▸ Problem
From the first line to the last, copy the listing exactly and omit the pictures.

___ Source material ___

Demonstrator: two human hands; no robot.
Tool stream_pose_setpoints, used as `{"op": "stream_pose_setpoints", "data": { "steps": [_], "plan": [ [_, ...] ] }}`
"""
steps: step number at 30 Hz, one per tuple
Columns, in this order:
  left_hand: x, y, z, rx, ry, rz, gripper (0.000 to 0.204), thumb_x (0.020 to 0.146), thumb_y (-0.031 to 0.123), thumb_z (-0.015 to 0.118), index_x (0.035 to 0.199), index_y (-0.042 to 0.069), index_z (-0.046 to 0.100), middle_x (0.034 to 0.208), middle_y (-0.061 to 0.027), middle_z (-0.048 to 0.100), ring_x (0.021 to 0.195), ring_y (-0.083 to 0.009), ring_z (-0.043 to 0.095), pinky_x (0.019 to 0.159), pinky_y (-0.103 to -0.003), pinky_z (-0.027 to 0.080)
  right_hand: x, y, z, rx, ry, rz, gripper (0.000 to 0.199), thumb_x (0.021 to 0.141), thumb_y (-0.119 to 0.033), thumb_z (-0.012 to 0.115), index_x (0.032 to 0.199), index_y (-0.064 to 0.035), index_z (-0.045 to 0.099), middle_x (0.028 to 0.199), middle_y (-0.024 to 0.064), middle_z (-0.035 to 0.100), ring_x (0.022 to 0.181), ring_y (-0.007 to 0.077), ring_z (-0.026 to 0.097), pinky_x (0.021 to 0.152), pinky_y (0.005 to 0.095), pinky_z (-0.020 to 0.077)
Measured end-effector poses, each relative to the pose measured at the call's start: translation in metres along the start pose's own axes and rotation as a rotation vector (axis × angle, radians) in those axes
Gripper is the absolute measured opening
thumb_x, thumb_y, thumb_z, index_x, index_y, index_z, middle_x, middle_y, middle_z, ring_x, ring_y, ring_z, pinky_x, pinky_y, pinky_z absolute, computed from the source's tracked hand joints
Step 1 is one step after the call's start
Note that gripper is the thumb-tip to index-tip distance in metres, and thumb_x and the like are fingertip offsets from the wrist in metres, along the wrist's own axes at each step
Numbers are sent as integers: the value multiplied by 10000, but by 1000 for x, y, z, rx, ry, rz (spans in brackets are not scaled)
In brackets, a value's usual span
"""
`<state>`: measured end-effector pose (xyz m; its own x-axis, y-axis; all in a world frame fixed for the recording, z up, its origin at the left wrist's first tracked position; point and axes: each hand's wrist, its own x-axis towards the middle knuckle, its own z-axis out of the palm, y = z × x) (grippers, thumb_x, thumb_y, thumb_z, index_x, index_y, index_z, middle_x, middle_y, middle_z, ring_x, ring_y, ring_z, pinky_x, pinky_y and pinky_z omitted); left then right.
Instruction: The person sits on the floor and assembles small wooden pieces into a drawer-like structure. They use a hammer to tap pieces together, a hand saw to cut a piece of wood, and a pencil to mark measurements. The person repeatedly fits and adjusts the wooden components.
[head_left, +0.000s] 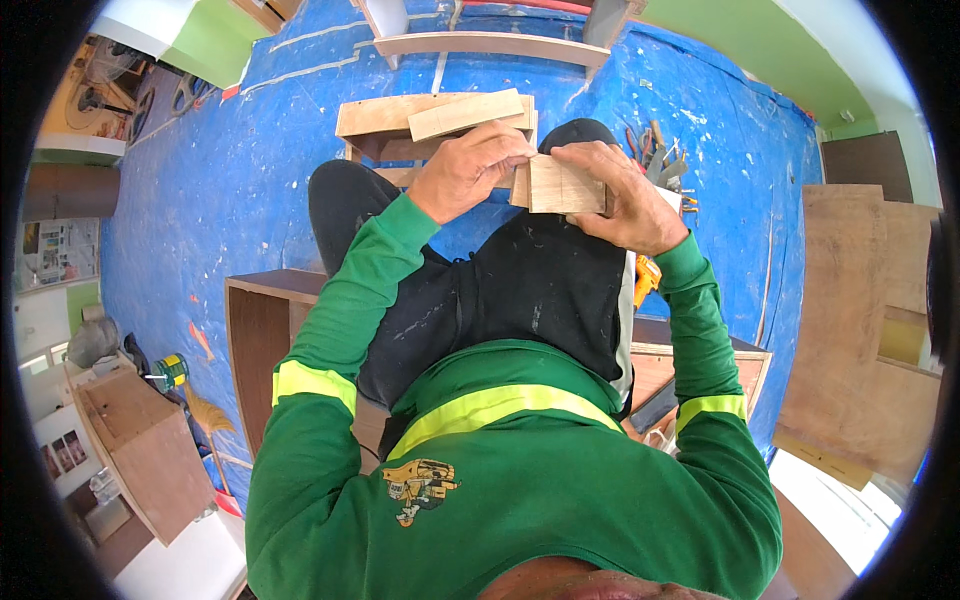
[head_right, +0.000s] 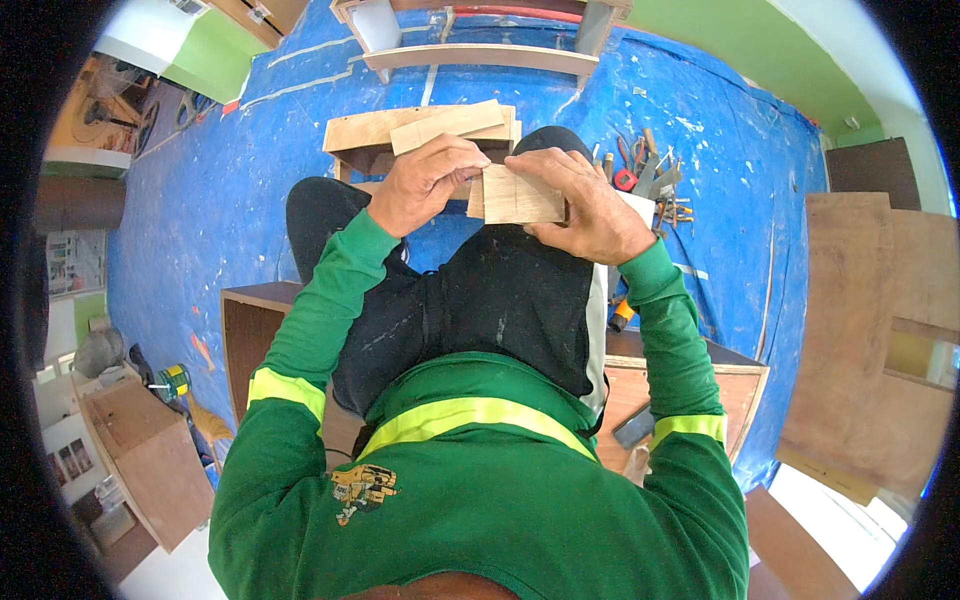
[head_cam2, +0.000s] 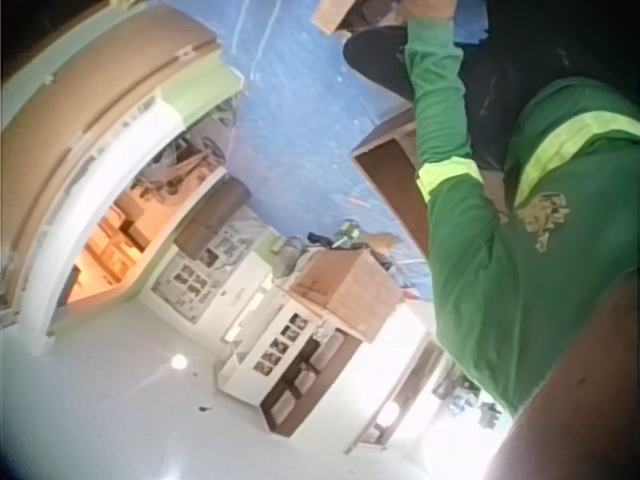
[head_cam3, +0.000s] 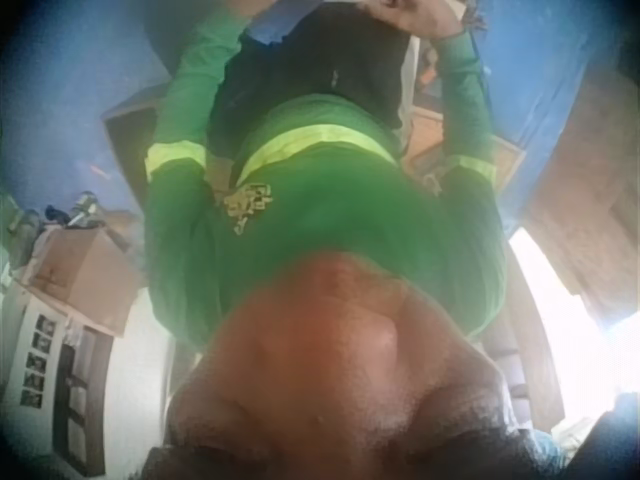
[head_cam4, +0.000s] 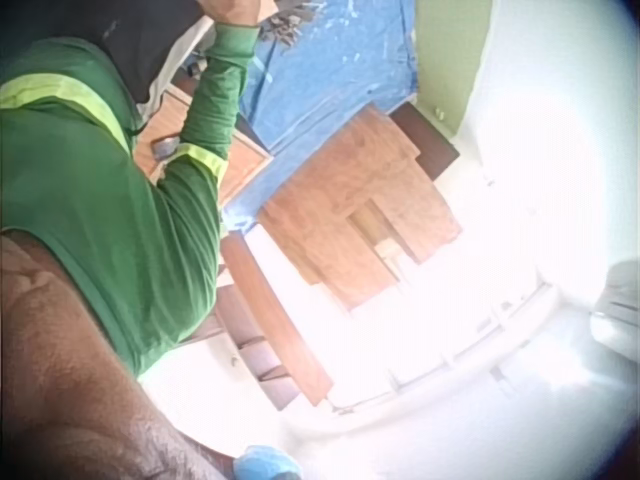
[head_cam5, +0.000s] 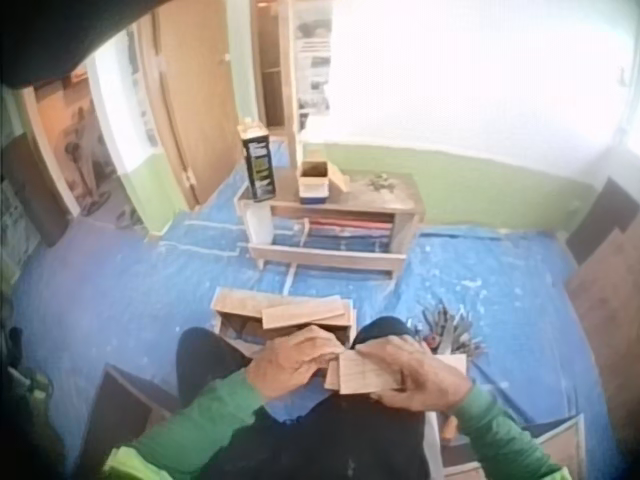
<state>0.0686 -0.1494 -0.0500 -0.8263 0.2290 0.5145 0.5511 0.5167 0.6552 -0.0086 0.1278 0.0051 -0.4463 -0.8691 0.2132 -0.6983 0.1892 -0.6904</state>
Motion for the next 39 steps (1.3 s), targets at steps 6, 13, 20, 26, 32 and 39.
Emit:
{"op": "stream_pose_setpoints", "data": {
  "steps": [6,13,20,26,32,39],
  "plan": [
    [10,0,-9,150,-37,171,413,839,-151,695,1201,47,680,1118,-91,698,1037,-308,725,875,-392,609,3,1,-4,49,-51,19,807,770,-90,782,1545,-61,557,1445,185,602,1368,398,545,1215,505,398],
    [22,0,-13,41,-132,109,237,936,-30,675,1157,49,643,1105,-107,671,1005,-361,699,863,-451,590,2,0,-5,63,-65,35,816,779,-74,768,1562,-50,542,1493,200,583,1420,394,528,1249,489,372],
    [20,-2,4,-229,-64,-252,249,1140,251,551,1100,11,604,1028,-116,647,915,-285,665,849,-402,540,2,3,1,173,-34,67,795,790,-36,755,1556,-40,543,1484,193,577,1415,372,536,1235,465,397],
    [9,-10,7,-668,45,-640,430,1189,430,463,1090,40,614,1012,-66,642,905,-145,664,780,-312,600,0,6,2,231,-7,93,797,793,-25,762,1557,-39,535,1472,192,580,1406,374,540,1228,467,400],
    [-11,23,3,-884,-143,-814,524,1161,418,542,1510,27,526,1273,-103,677,1052,-181,718,903,-325,618,-2,5,9,101,53,76,784,812,-92,826,1544,-50,549,1452,194,600,1390,394,546,1193,492,416],
    [-34,19,13,-1136,-97,-797,629,1122,275,646,1649,47,389,1440,-103,641,1188,-219,721,1032,-388,625,-12,-25,21,-224,39,165,895,807,-245,921,1593,-129,507,1511,142,599,1427,361,548,1184,536,373]
  ]
}}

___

▸ Task solution
Demonstrator: two human hands; no robot.
Tool stream_pose_setpoints, used as `{"op": "stream_pose_setpoints", "data": { "steps": [_], "plan": [ [_, ...] ] }}`
"""
steps: step number at 30 Hz, one per tuple
Columns, in this order:
  left_hand: x, y, z, rx, ry, rz, gripper (0.000 to 0.204), thumb_x (0.020 to 0.146), thumb_y (-0.031 to 0.123), thumb_z (-0.015 to 0.118), index_x (0.035 to 0.199), index_y (-0.042 to 0.069), index_z (-0.046 to 0.100), middle_x (0.034 to 0.208), middle_y (-0.061 to 0.027), middle_z (-0.048 to 0.100), ring_x (0.021 to 0.195), ring_y (-0.083 to 0.009), ring_z (-0.043 to 0.095), pinky_x (0.019 to 0.159), pinky_y (-0.103 to -0.003), pinky_z (-0.027 to 0.080)
  right_hand: x, y, z, rx, ry, rz, gripper (0.000 to 0.199), thumb_x (0.021 to 0.141), thumb_y (-0.119 to 0.033), thumb_z (-0.012 to 0.115), index_x (0.032 to 0.199), index_y (-0.064 to 0.035), index_z (-0.045 to 0.099), middle_x (0.028 to 0.199), middle_y (-0.024 to 0.064), middle_z (-0.035 to 0.100), ring_x (0.022 to 0.181), ring_y (-0.007 to 0.077), ring_z (-0.026 to 0.097), pinky_x (0.021 to 0.152), pinky_y (0.005 to 0.095), pinky_z (-0.020 to 0.077)
Measured end-effector poses, each relative to the pose measured at the call's start: translation in metres along the start pose's own axes and rotation as a rotation vector (axis × angle, radians) in those axes
Gripper is the absolute measured opening
thumb_x, thumb_y, thumb_z, index_x, index_y, index_z, middle_x, middle_y, middle_z, ring_x, ring_y, ring_z, pinky_x, pinky_y, pinky_z absolute, computed from the source's tracked hand joints
Step 1 is one step after the call's start
Note that gripper is the thumb-tip to index-tip distance in metres, and thumb_x and the like are fingertip offsets from the wrist in metres, along the wrist's own axes at each step
Numbers are sent as integers: the value multiplied by 10000, but by 1000 for x, y, z, rx, ry, rz (spans in brackets are not scaled)
In brackets, a value's usual span
"""
`<state>`: measured end-effector pose (xyz m; its own x-axis, y-axis; all in a world frame fixed for the recording, z up, its origin at the left wrist's first tracked position; point and axes: each hand's wrist, its own x-axis towards the middle knuckle, its own z-axis out of the palm, y = z × x) (grippers, thumb_x, thumb_y, thumb_z, index_x, index_y, index_z, middle_x, middle_y, middle_z, ring_x, ring_y, ring_z, pinky_x, pinky_y and pinky_z omitted); left then right.
Instruction: The person sits on the floor and assembles small wooden pieces into a drawer-like structure. They use a hammer to tap pieces together, a hand saw to cut a piece of wood, and a pencil to mark measurements. The person repeatedly fits and adjusts the wooden components.
[head_left, +0.000s] 
[head_right, +0.000s] 
[head_cam2, +0.000s] 
[head_cam3, +0.000s] 
[head_cam4, +0.000s] 
[head_cam5, +0.000s] 
<state>0.0686 -0.1494 -0.0500 -0.8263 0.2290 0.5145 0.5511 0.5167 0.6552 -0.0086 0.1278 0.0051 -0.4463 -0.8691 0.2132 -0.6983 0.1892 -0.6904</state>
Motion for the next 39 steps (1.3 s), targets at steps 6, 13, 20, 26, 32 and 39.
Emit:
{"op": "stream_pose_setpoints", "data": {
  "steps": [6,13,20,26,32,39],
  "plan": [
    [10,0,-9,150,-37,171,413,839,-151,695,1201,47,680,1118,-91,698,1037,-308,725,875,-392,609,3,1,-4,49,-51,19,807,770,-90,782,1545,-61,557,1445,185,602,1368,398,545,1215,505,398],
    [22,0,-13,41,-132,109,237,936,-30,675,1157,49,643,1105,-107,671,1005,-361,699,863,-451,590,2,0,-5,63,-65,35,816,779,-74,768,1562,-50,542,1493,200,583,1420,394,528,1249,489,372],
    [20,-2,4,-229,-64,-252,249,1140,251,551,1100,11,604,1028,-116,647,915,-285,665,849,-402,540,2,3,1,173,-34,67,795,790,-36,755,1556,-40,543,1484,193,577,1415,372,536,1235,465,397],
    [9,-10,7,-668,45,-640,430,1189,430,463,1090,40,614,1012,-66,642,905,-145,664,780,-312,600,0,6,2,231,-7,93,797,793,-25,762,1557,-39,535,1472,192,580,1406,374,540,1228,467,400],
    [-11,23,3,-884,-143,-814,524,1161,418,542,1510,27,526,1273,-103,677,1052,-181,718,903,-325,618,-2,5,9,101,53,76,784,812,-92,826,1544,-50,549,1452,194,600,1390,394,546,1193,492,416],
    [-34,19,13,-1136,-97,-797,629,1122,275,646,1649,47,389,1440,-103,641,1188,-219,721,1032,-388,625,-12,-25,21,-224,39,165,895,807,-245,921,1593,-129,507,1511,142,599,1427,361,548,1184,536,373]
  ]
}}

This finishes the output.